Stored dataset items
/---

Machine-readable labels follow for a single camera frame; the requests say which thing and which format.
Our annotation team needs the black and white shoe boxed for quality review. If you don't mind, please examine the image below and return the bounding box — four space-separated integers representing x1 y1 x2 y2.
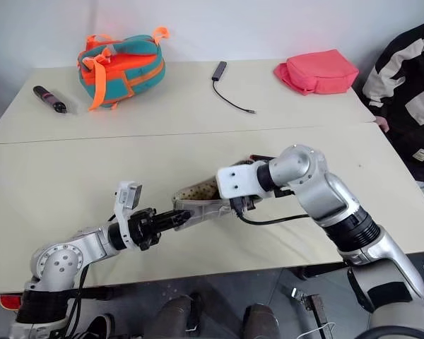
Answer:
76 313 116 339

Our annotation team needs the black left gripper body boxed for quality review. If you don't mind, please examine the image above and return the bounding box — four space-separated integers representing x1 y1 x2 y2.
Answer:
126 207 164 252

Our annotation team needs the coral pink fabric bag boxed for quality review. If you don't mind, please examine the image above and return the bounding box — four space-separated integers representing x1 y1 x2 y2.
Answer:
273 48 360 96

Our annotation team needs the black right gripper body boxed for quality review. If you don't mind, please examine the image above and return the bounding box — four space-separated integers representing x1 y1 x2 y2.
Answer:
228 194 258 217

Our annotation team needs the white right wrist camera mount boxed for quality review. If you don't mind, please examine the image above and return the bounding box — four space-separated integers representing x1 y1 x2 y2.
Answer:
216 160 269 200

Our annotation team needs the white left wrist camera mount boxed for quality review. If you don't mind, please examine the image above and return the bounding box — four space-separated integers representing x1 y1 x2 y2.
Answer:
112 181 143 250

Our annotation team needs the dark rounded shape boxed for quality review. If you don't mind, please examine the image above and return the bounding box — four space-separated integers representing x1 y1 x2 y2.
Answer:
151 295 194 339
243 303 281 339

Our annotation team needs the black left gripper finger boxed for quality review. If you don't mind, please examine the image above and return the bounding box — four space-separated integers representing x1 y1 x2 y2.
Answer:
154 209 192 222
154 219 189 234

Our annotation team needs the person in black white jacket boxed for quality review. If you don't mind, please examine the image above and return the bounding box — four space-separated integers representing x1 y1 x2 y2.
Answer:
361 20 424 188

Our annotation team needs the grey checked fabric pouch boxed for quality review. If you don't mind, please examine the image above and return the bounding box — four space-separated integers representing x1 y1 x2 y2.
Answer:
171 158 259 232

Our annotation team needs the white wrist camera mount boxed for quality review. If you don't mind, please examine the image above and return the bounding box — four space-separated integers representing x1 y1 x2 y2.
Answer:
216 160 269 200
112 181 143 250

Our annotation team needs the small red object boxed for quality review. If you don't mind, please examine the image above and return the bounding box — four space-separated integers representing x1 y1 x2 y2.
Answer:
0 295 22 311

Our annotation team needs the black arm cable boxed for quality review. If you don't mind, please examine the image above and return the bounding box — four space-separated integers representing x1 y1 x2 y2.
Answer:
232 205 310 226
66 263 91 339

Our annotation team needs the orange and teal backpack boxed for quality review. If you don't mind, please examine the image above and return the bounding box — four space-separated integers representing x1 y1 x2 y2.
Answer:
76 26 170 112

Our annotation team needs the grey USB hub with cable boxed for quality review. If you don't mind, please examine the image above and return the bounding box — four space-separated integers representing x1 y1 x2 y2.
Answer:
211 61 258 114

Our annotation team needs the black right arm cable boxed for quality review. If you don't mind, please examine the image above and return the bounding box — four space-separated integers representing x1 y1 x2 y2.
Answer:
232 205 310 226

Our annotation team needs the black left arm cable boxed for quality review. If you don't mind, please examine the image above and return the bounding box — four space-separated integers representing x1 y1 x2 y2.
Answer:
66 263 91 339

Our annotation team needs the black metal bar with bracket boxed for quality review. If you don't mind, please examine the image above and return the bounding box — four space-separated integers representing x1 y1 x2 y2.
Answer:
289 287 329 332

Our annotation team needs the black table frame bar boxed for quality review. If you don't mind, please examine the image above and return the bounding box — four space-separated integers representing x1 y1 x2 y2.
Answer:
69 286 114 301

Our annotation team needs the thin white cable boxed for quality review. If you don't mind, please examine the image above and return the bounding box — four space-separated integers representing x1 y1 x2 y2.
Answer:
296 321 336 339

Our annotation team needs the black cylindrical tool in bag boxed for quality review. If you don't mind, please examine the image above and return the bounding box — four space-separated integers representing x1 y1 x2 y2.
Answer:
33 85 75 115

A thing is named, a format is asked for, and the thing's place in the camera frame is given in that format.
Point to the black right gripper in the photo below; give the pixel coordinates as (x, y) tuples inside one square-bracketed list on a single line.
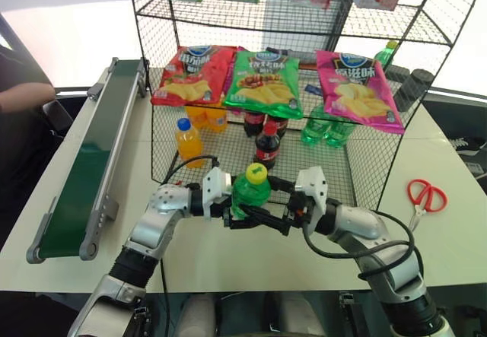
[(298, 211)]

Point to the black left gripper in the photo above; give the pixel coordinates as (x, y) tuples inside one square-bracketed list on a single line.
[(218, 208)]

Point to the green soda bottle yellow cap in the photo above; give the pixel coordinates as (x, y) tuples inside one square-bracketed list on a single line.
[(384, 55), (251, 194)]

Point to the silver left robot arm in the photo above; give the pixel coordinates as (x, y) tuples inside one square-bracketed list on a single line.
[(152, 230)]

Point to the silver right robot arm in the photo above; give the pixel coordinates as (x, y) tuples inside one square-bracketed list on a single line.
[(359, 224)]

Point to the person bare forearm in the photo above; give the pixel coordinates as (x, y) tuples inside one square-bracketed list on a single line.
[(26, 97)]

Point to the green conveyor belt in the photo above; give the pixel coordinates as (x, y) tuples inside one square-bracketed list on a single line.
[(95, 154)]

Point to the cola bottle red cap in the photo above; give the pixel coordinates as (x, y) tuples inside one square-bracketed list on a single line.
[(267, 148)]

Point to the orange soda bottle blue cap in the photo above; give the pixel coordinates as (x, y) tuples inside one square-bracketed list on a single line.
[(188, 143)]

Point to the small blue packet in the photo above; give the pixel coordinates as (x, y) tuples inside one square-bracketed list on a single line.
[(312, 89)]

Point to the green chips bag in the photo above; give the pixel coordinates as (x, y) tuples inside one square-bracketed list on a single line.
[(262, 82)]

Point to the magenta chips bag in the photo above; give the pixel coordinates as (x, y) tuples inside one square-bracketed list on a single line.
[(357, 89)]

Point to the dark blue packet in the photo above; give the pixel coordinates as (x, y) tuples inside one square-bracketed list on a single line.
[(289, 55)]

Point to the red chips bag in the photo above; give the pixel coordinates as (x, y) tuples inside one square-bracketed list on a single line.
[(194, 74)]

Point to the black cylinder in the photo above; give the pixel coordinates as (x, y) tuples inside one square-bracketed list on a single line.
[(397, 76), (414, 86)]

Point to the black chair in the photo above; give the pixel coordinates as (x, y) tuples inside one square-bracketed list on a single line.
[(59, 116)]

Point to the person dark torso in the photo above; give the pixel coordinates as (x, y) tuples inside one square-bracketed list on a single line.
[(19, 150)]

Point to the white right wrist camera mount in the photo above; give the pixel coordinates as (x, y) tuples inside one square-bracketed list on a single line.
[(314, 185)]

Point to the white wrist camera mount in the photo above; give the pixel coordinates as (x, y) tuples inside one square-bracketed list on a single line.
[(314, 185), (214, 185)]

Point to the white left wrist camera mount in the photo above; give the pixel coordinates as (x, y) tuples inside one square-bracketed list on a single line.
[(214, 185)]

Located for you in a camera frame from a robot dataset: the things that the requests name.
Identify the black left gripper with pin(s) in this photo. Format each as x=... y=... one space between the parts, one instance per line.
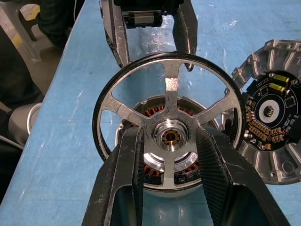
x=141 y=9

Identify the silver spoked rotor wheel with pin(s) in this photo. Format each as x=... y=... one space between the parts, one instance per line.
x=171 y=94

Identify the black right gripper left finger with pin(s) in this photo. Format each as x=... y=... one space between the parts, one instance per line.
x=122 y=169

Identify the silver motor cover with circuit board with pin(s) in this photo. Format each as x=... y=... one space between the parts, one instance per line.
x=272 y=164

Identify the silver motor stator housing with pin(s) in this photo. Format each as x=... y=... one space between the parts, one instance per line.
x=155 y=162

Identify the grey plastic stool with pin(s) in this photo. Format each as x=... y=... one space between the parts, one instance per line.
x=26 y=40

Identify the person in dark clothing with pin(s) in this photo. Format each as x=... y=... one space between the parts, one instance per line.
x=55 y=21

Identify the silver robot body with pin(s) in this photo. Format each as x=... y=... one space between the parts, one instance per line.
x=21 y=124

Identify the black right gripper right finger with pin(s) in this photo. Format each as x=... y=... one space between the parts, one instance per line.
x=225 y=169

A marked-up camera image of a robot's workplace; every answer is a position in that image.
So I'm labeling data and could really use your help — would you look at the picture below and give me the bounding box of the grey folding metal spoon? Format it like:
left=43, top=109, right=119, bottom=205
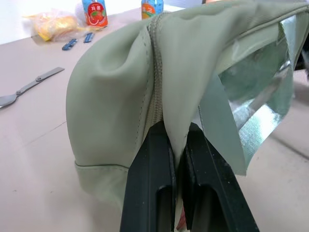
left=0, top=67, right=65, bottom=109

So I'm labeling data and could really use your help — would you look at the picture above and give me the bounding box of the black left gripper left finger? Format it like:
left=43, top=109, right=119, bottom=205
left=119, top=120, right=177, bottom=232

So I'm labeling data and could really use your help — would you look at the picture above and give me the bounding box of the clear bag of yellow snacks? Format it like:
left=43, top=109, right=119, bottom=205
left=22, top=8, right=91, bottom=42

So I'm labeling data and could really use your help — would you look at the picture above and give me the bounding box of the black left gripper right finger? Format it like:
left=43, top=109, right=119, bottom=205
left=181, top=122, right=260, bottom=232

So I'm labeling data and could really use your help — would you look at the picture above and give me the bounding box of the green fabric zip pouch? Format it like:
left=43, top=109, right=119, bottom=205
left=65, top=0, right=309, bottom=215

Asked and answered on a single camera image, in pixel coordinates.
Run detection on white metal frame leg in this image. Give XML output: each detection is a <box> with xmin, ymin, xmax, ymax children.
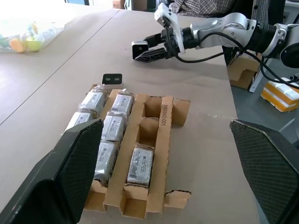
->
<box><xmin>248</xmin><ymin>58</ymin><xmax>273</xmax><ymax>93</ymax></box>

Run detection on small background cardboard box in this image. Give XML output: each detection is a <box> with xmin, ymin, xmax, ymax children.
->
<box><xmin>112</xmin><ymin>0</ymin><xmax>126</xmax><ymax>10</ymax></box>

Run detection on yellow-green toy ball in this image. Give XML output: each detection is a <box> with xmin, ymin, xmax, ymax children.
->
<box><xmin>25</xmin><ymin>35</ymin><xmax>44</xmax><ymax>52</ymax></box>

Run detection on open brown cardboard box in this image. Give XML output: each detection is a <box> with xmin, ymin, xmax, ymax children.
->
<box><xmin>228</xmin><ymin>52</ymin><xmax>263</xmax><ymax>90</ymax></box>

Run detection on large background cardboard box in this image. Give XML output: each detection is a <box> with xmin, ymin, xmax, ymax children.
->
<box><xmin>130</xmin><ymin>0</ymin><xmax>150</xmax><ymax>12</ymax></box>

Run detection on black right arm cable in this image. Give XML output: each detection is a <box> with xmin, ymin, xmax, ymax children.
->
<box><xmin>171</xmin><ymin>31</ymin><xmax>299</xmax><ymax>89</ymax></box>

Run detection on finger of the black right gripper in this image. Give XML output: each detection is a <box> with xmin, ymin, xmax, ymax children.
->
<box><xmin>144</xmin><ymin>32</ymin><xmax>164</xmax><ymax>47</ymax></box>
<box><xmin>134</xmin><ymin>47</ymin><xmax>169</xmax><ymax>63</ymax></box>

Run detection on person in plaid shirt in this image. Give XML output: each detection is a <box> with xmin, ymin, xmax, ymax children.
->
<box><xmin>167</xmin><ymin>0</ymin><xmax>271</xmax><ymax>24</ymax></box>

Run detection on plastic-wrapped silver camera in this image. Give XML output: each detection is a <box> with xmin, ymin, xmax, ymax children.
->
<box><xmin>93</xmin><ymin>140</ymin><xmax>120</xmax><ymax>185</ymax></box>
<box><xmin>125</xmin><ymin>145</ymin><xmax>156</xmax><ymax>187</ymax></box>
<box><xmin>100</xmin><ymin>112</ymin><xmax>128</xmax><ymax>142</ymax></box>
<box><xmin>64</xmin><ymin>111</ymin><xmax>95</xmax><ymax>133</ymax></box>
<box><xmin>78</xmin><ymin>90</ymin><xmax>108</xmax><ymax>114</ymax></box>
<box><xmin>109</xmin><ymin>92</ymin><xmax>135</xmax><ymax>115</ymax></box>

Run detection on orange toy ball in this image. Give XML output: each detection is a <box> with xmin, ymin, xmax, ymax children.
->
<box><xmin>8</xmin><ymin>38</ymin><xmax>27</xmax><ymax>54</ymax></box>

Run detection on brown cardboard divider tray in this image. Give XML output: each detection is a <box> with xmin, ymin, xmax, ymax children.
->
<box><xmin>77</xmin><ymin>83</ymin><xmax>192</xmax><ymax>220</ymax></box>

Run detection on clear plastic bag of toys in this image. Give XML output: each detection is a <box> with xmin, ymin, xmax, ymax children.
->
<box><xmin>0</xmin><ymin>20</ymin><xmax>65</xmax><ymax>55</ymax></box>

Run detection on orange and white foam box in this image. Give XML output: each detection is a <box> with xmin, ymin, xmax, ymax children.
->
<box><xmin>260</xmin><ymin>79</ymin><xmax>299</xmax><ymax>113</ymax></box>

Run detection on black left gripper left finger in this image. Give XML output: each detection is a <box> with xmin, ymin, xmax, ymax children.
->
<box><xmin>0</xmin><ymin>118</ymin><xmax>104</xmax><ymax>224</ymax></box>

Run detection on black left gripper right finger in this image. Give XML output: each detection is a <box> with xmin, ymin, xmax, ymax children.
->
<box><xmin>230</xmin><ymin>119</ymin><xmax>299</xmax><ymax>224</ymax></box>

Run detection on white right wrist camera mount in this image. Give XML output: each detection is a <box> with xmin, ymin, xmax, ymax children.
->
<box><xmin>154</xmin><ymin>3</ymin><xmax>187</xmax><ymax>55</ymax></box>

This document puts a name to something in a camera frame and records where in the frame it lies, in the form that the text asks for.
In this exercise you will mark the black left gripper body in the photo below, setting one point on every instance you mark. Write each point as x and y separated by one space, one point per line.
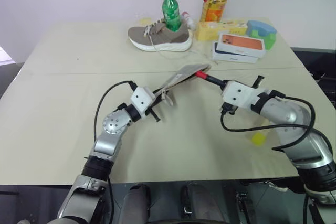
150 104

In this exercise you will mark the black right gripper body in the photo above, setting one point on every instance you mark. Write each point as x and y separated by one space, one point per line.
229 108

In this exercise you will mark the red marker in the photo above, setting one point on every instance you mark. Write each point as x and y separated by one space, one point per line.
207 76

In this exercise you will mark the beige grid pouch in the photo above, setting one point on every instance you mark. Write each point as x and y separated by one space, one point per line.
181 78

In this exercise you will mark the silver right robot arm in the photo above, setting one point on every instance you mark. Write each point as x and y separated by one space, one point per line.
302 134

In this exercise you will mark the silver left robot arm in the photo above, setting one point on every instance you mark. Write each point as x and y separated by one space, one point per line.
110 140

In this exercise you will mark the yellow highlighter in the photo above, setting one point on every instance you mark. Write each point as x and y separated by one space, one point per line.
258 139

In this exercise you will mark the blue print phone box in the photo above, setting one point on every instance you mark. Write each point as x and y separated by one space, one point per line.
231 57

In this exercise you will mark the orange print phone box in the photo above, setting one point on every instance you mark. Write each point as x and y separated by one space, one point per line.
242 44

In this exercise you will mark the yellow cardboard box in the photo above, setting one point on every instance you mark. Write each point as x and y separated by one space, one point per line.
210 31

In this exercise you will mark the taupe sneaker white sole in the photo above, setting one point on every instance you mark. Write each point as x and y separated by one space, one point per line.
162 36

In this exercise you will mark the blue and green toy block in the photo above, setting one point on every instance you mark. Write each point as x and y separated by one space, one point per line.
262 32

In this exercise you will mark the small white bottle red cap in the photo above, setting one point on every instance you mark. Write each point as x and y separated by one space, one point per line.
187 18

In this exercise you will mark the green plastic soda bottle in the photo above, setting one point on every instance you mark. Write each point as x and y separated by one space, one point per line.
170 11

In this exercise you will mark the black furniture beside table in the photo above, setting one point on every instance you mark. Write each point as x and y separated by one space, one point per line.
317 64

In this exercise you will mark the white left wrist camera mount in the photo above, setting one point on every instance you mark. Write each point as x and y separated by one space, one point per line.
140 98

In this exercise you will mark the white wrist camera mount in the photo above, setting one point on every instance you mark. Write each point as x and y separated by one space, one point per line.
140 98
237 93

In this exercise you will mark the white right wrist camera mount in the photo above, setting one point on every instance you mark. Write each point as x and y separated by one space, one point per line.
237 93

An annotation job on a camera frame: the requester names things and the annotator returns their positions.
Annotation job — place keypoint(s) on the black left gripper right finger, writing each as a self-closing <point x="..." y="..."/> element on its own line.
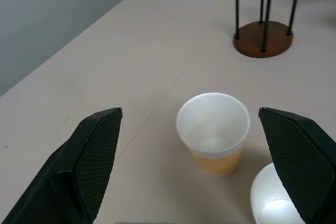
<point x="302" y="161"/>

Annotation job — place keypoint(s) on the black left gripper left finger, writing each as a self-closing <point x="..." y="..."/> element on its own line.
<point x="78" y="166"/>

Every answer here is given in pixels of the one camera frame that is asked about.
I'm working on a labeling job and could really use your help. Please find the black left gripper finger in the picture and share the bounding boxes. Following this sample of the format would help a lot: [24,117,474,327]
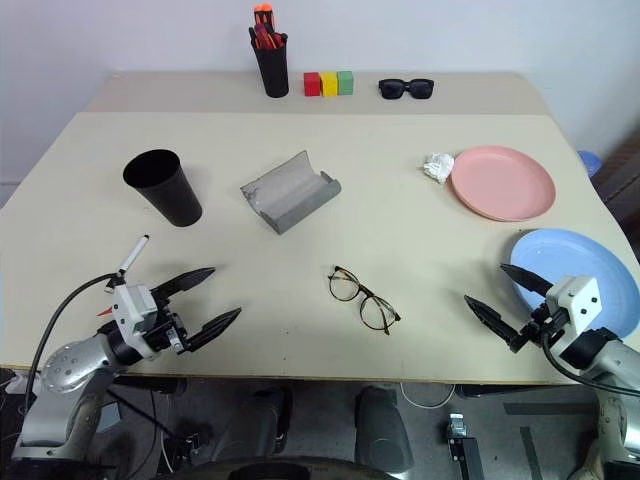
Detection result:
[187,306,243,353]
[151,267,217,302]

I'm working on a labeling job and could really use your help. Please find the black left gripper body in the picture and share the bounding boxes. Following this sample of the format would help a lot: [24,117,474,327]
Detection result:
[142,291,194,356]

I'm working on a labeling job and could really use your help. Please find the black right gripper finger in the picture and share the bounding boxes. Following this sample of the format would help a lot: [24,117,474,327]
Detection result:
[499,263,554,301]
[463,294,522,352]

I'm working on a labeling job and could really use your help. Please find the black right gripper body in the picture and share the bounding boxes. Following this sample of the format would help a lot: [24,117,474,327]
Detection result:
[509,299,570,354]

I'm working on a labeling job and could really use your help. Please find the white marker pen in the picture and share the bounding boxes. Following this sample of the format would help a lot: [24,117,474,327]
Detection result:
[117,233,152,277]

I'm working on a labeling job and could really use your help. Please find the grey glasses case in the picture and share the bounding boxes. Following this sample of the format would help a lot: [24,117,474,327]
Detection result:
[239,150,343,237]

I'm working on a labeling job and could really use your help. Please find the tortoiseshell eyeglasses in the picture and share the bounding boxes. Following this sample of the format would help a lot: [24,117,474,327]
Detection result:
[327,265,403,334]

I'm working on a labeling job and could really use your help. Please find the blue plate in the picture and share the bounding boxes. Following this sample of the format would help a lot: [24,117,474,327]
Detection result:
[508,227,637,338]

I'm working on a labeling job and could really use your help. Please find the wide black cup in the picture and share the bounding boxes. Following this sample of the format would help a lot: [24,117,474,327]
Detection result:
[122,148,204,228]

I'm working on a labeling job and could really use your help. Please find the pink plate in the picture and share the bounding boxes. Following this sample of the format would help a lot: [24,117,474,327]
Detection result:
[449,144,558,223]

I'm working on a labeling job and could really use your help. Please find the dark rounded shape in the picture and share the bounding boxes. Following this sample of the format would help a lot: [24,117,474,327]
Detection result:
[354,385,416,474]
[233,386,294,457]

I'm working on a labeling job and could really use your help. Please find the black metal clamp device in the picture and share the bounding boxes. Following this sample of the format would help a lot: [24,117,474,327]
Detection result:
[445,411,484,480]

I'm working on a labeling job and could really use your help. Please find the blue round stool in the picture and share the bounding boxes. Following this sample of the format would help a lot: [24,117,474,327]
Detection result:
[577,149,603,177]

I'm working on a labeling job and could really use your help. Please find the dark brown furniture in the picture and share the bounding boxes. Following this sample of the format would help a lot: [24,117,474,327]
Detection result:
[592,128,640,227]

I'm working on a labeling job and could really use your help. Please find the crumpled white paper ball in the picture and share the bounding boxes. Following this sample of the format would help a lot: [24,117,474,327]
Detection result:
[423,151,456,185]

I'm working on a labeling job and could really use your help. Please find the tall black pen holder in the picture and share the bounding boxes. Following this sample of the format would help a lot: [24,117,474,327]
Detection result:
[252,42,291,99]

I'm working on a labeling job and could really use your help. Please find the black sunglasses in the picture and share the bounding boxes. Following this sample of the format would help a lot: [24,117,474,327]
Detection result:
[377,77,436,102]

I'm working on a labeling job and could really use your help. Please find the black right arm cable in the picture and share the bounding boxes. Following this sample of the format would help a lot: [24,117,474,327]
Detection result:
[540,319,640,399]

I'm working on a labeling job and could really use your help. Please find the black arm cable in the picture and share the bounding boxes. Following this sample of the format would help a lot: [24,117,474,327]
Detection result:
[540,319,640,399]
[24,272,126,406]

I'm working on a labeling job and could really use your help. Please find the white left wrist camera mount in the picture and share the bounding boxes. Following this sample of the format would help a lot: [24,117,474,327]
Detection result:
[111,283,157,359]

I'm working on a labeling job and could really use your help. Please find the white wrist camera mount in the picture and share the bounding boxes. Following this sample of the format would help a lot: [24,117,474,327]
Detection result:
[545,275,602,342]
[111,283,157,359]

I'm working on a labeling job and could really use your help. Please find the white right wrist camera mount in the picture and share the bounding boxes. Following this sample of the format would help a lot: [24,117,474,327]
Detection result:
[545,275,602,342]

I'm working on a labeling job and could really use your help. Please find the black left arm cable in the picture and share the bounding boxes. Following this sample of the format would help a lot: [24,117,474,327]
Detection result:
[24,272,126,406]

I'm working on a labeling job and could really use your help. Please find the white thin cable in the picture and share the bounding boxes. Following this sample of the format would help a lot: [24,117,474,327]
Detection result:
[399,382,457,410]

\---

**Work request:** For the entries above, please state how many lines contain the string "that"; give the number and nothing else.

**Exercise output:** 5